Özdeşlik kuramı beyin durumlarının doğası ve zihinlerin belirli bir anlamda beyinlere indirgenebilir olup olmadığı konularında nötr olabilse de hakikaten zihinsel durumların sadece beyne veya beyin-benzeri organlara sahip olan şeylerde ortaya çıkabileceğini şart koşar gibi görünmektedir. Bu nedenle, özdeşlik kuramı bazen ‘şovenizm’ (Block 1978) adıyla alaya alınmaktadır, çünkü zihinsel durumların (ve psikolojinin uygulanmasının) mevcut ve öngörülebilir bilgisayarlar, karşılaşabileceğimiz hava basınçlı veya gaz formundaki uzaylılar veya balinalar tarafından yutulmuş tahta kuklalar gibi beyne sahip olmayan şeylere atfedilmesini meşru saymamaktadır. Özdeşlik kuramı tabii ki tek şovenist teori değildir.

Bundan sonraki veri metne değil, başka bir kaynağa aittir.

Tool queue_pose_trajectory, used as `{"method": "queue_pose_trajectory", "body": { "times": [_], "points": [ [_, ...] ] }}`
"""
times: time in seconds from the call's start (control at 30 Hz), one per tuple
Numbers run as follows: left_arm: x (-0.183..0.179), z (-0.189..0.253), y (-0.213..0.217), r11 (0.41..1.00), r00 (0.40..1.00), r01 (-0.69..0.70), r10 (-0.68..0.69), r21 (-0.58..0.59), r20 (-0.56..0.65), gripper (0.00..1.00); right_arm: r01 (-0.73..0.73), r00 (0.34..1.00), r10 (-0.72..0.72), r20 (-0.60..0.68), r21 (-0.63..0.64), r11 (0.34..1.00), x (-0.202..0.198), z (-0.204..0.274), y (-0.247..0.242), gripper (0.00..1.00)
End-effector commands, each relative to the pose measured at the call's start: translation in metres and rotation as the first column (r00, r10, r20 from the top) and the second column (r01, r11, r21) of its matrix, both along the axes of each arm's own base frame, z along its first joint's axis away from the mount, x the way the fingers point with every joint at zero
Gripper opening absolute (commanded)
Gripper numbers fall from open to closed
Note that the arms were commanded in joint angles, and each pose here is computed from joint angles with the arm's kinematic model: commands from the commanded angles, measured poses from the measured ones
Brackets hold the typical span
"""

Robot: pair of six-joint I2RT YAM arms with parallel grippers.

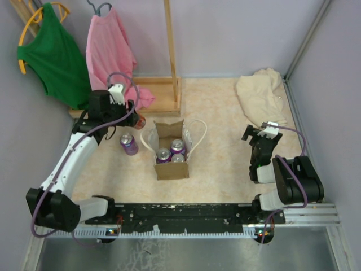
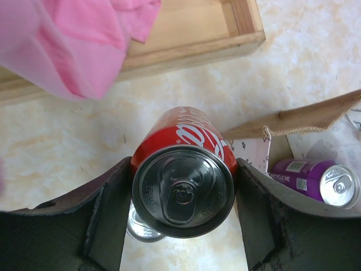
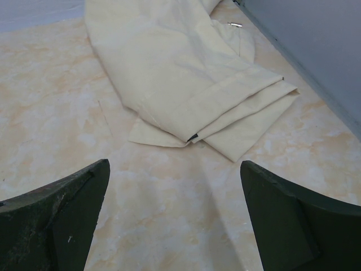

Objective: Take the beverage out of the canvas bag

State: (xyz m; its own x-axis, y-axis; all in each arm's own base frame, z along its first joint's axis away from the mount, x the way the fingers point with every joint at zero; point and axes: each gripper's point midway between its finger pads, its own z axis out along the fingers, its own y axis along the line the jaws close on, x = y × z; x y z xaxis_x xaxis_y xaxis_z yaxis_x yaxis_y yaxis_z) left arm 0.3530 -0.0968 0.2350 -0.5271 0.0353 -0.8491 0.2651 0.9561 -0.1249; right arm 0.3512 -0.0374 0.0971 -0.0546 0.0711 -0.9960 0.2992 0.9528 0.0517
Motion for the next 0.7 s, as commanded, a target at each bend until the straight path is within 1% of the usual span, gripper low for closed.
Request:
{"method": "queue_pose_trajectory", "body": {
  "times": [0.0, 0.1, 0.2, 0.5, 0.67],
  "points": [
    [0.005, 0.004, -0.026, 0.994, 0.995, 0.092, -0.09, -0.062, 0.039, 0.0, 0.005, 0.999, -0.004, 0.042, -0.007, 1.0, 0.004, 0.011, -0.002, 0.99],
    [0.0, -0.017, -0.039, 0.99, 0.992, 0.127, -0.128, -0.059, -0.015, 0.0, 0.005, 0.999, -0.004, 0.042, -0.008, 1.0, 0.004, 0.012, -0.002, 0.99],
    [-0.001, -0.037, -0.046, 0.991, 0.989, 0.131, -0.132, -0.023, -0.064, 0.0, 0.004, 0.999, -0.004, 0.043, -0.007, 1.0, 0.004, 0.011, -0.001, 0.99],
    [-0.005, -0.085, -0.046, 0.993, 0.978, 0.081, -0.062, 0.09, -0.199, 0.0, 0.004, 0.999, -0.004, 0.042, -0.008, 1.0, 0.004, 0.011, -0.001, 0.99],
    [-0.005, -0.105, -0.043, 0.987, 0.969, 0.061, -0.023, 0.149, -0.245, 0.0, 0.004, 0.999, -0.004, 0.041, -0.009, 1.0, 0.004, 0.011, -0.002, 0.99]
  ]
}}
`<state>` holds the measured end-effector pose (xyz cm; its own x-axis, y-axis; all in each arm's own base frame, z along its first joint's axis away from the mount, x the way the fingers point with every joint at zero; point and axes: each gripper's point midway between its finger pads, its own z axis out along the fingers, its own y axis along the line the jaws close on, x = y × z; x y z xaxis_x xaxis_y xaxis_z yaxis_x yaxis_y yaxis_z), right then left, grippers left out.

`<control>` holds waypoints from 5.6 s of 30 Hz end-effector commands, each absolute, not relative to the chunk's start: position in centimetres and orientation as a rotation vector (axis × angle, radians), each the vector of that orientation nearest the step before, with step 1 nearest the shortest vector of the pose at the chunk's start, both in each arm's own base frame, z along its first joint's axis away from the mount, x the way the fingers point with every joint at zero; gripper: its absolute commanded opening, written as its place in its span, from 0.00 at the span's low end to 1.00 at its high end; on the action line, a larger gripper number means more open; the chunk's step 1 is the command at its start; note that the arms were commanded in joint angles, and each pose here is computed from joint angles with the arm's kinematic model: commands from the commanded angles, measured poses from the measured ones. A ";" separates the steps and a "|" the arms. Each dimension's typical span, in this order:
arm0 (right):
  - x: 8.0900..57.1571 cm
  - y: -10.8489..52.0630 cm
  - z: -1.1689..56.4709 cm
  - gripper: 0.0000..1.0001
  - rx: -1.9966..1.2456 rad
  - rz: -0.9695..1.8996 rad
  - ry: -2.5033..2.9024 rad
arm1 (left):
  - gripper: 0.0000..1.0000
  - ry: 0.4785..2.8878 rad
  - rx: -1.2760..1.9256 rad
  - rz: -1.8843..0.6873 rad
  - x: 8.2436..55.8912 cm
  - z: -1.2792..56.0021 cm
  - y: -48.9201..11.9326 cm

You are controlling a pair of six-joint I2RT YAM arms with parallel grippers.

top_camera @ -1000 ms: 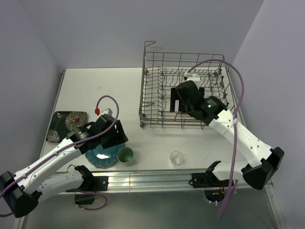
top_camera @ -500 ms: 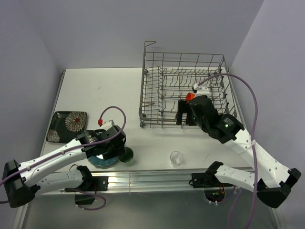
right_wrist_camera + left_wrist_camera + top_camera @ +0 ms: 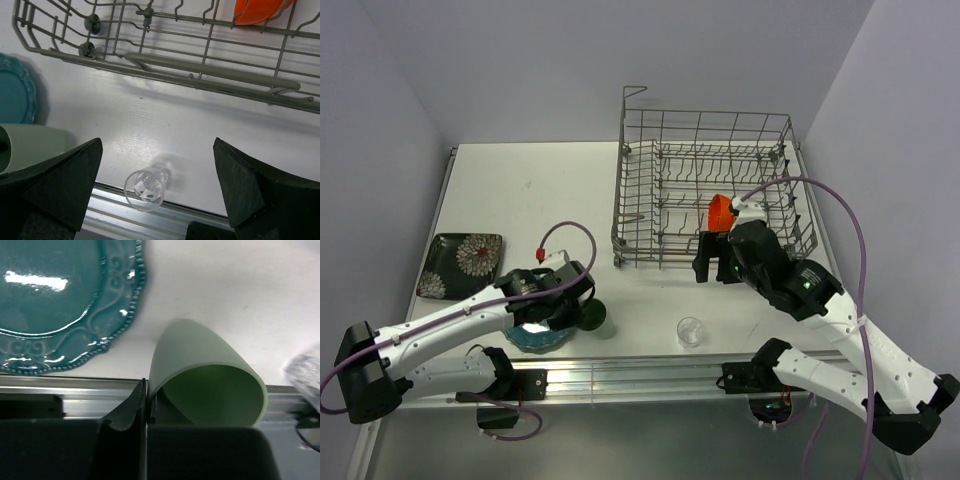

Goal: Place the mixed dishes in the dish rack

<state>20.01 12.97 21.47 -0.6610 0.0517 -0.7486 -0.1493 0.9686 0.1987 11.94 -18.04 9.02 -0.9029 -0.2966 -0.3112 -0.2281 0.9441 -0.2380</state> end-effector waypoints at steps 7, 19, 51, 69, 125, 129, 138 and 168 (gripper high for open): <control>17.5 15.1 25.3 1.00 -0.136 0.579 2.211 | 0.00 2.492 -0.226 -0.934 13.2 22.6 -24.6; 10.8 20.4 31.7 1.00 -0.404 1.213 1.958 | 0.00 1.769 0.284 -1.894 8.1 38.0 -30.7; 3.4 21.9 41.1 0.93 -0.646 1.769 1.482 | 0.00 1.672 0.432 -2.034 7.5 38.8 -33.4; 6.1 21.8 39.4 0.00 -0.533 1.610 1.612 | 0.87 1.714 0.396 -1.991 8.0 37.7 -33.2; 39.6 -1.6 26.3 0.00 0.488 -0.223 2.461 | 0.99 2.148 0.121 -0.962 16.4 24.4 -26.0; 40.7 -1.9 24.8 0.00 0.505 -0.170 2.493 | 0.99 2.137 0.119 -0.971 16.4 24.7 -26.0; 41.8 -0.9 20.6 0.00 0.496 -0.069 2.563 | 0.99 2.138 0.117 -0.937 16.7 24.5 -25.6; 46.6 -3.5 16.5 0.10 0.588 -0.038 2.570 | 0.99 2.258 0.172 -0.940 16.6 20.5 -28.2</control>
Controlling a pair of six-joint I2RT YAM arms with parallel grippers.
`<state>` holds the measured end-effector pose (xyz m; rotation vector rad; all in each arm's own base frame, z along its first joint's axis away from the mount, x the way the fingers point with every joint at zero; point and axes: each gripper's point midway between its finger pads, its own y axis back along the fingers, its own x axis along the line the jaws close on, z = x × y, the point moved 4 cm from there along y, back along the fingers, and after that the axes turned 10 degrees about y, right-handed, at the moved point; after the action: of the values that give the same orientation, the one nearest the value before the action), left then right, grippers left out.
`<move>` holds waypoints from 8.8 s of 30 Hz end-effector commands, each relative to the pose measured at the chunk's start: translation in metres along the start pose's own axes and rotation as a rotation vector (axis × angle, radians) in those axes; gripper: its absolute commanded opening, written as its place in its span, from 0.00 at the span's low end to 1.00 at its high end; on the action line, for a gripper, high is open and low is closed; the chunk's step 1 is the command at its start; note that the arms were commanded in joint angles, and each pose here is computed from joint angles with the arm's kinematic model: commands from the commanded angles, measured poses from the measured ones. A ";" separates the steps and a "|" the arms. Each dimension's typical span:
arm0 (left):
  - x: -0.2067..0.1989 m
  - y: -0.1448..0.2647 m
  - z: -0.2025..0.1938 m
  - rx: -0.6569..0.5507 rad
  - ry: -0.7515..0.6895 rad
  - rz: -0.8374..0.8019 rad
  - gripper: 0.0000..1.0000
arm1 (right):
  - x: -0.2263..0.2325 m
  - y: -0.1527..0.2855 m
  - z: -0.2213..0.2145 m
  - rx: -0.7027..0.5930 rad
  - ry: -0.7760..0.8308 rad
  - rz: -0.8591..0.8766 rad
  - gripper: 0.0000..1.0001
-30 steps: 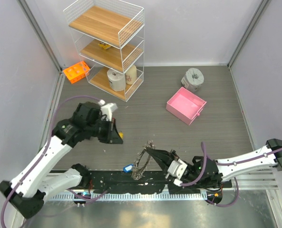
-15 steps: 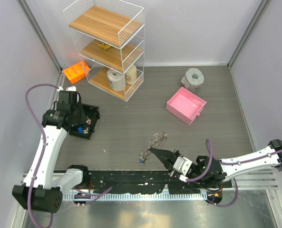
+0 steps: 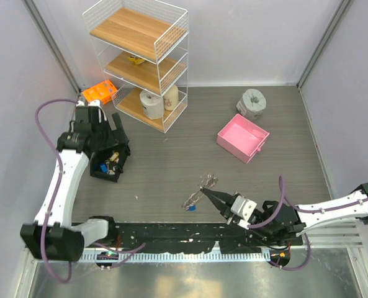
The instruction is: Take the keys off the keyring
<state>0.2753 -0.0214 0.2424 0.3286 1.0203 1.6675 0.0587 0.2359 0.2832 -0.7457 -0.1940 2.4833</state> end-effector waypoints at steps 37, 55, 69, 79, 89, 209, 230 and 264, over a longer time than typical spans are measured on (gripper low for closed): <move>-0.168 0.122 -0.153 -0.672 -0.942 -1.324 0.96 | -0.098 -0.054 0.066 0.236 -0.161 -0.188 0.05; -0.188 0.112 -0.153 -0.717 -0.929 -1.334 0.87 | -0.102 -0.057 0.078 0.195 -0.191 -0.169 0.05; -0.167 0.132 -0.150 -0.604 -0.984 -1.315 0.00 | -0.100 -0.030 0.051 0.245 -0.214 -0.210 0.12; -0.137 0.150 -0.175 -0.193 -1.094 -1.334 0.00 | -0.082 0.005 0.049 0.212 -0.087 0.072 0.86; -0.130 0.163 -0.193 -0.050 -1.158 -1.455 0.00 | -0.048 -0.021 0.053 0.272 0.044 0.345 0.94; -0.130 0.203 -0.142 0.033 -0.867 -1.113 0.00 | -0.027 -0.053 -0.023 0.321 0.148 0.230 0.48; -0.135 0.214 -0.155 0.339 -0.948 -1.033 0.00 | -0.029 -0.049 0.023 0.068 0.042 0.263 0.47; -0.124 0.235 -0.159 0.378 -1.017 -1.126 0.00 | -0.004 -0.082 0.041 0.015 0.035 0.417 0.43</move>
<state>0.0688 -0.2123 0.3371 0.6976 0.5453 0.2286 0.0801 0.3005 0.3116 -0.8737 0.1261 2.8498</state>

Her halükarda, özdeşlik kuramcılarının geneli kuramın bu sözümona sınırlılığından dolayı pek kaygı duyacak değildir. Şovenizm suçlaması özdeşlik kuramının gerçek zihinleri gerçekte olduğundan az sayıda gösterdiği anlamına gelir, öyleyse özdeşlik kuramının açıklayamayacağı birkaç hakiki zihne sahip şey örneği bulmak bu eleştiride bulunanların görevidir. Eğer bir gün hakikaten zihne sahip bir bilgisayar, hava basınçlı veya gaz formundaki uzaylı veya tahta kuklanın mevcut olduğuna inanmak için güçlü nedenlerimiz olursa bu (a) beyin durumu (veya, bu durumda, beyin) kavramını gözden geçirme ve bu kavram böyle şeylere sürpriz bir şekilde uygulanabilir mi görme ve (b) özdeşlik kuramının doğru olup olmadığını sorgulama nedenimiz de olacaktır. Ancak tek başına bir gün böyle şeyleri keşfedebileceğimiz olasılığı – örneğin, onların ortaya çıkmadığının a priori bilinebilir olmadığı gerçeği – olağanüstü bir zorluk teşkil etmiyor[12]. Özdeşlik kuramı bu anlamda şovenisttir, düşünen gaz formunda şeyler keşfedeceğimizden cidden şüphe eder, çünkü böyle şeylerin olabileceğinden şüphe eder. Biz özdeşlik kuramcıları hatalı olabiliriz. Ancak özdeşlik kuramcılarının yanılabilirliği özdeşlik kuramının ismini lekelemez.

1.2. Rekabet

Özdeşlik kuramının kıyaslandığı, rekabet halindeki temel zihin kuramları: davranışçılık, işlevselcilik, indirgemeci-olmayan fizikalizm ve nitelik ikiciliği[13]. 1950’lerde özdeşlik kuramının ilk formüle edildiği sıralarda en ciddi rakibi bugünlerde pek de ciddi bir alternatif sayılmayan davranışçılıktı. İndirgemeci-olmayan fizikalizm, şimdilik, zihinsel durumların beyinler veya bedenlerin fiziksel durumlarına bağımlı olduğunu ve eklendiğini, ama bu fiziksel durumlara özdeş olmadığını savunan kuram olacak. Kökensel bağlılığın bu ilişkiye pozitif bir açıklama getirmediği, sadece böyle bir açıklamanın nasıl gözükeceğini özetlediği bariz bir hale geldi (Kim 1998). İndirgemeci-olmayan fizikalizmin işe yarayan tek açıklamaları işlevselciliğin (nam-ı diğer gerçekleştirmecilik) versiyonları ve(ya) biraz eşeleyince nitelik ikiciliğinin versiyonları olduğu ortaya çıkan açıklamalar. Öyleyse şimdilik indirgemeci-olmayan fizikalizmi işlevselcilik ve nitelik ikiciliğine özdeş kılacağım.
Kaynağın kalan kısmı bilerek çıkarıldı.